Data entries:
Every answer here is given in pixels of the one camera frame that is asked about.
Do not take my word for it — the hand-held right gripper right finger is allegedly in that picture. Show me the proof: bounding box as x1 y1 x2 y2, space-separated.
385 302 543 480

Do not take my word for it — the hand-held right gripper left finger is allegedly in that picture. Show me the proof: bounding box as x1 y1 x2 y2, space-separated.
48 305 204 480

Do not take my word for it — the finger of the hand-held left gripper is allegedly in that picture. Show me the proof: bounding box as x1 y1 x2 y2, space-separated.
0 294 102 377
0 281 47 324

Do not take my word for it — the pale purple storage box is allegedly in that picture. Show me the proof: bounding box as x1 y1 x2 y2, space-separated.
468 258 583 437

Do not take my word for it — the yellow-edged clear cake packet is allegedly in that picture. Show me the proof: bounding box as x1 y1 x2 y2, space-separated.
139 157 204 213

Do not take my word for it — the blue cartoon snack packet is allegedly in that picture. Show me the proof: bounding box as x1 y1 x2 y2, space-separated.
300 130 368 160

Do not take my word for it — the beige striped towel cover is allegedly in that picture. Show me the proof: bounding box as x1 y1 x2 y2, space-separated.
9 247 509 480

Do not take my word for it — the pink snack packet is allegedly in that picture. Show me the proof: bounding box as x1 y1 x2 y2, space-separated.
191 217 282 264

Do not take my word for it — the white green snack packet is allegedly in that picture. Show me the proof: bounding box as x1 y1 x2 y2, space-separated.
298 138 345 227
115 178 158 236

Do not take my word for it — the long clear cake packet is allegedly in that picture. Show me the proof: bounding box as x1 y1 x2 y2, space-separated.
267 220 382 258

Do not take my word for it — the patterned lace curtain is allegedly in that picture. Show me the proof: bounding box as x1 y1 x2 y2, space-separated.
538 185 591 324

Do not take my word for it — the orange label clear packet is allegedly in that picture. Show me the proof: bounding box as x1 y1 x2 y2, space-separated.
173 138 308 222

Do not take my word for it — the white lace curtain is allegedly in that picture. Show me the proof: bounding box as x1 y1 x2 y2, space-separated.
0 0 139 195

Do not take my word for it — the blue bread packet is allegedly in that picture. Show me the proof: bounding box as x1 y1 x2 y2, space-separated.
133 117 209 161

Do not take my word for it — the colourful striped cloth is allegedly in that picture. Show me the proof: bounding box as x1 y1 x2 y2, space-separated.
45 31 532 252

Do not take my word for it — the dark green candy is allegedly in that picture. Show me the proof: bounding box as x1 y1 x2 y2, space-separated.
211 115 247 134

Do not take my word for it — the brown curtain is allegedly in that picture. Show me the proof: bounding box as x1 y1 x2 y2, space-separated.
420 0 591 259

### Problem requirements
Only the lines from the one holding "Do not take my word for it — the dark" through the final line of the entries, both included, should be given again, word for word.

### Answer space
Do not take my word for it — the dark green candy is allegedly in that picture. Show me the proof: bounding box as x1 y1 x2 y2, space-separated.
211 115 247 134

Do not take my word for it — the brown curtain is allegedly in that picture. Show me the proof: bounding box as x1 y1 x2 y2, space-separated.
420 0 591 259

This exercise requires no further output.